7. The method for automatic ICD-10 encoding of clinical diagnostic text according to claim 5, characterized in that, It also includes preparing a set of alternative matches containing text of ICD-10 disease classification names; When it is determined that there is no clinically diagnosed text with a manually assigned ICD-10 code in the preferred matching set based on the matching prediction probability, the clinically diagnosed text to be coded after cleaning is matched with the ICD-10 disease classification name text in the alternative matching set. That is, each clinically diagnosed text with a manually assigned ICD-10 code is replaced with the ICD-10 disease classification name text, and step 3 is executed until the clinically diagnosed text to be coded is completely matched with all the ICD-10 disease classification name texts in the alternative matching set. If it is determined that there is a matching ICD-10 disease classification name text based on the matching prediction probability, the ICD-10 code corresponding to the matching ICD-10 disease classification name text is used as the ICD-10 code for the clinically diagnosed text to be coded.

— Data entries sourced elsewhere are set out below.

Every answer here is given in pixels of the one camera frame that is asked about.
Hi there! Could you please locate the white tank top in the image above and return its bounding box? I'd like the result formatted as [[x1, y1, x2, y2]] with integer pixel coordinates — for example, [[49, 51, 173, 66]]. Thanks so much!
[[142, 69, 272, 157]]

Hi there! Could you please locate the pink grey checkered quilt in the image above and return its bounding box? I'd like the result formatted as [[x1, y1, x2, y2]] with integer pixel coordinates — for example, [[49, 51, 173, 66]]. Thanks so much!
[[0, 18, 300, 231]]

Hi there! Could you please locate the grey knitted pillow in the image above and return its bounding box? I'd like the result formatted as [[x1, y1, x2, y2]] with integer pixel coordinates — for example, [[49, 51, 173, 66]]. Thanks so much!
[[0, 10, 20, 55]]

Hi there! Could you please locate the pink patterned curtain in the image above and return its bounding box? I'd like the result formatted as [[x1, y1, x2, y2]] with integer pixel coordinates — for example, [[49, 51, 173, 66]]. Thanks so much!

8. The method for automatic ICD-10 encoding of clinical diagnostic text according to claim 5, characterized in that, Cleaning the clinically diagnosed text includes: unifying text delimiters, removing text numbers, removing meaningless characters, standardizing common expressions, and screening for typos. Among them, unifying text delimiters means using rules to process the diverse text delimiters in the text, including: ";", ",", ".", "?", "、", "\", " ", "|"; removing text numbers means removing the diverse codes in the text, including "1", "一", "①", "Ⅰ"; removing meaningless characters includes English letters, special symbols, and dates; standardizing common expressions means automatically replacing some non-standard characters with the disease diagnosis synonyms extracted from commonly used medical terms, various versions of ICD-10, MedDRA, redirect data from Wikipedia and Baidu Encyclopedia, and manually reviewed; screening for typos uses FASPell to solve Chinese spelling errors, and a deep denoising encoder based on BERT and a decoder based on confidence-phonetic and glyph similarity are trained.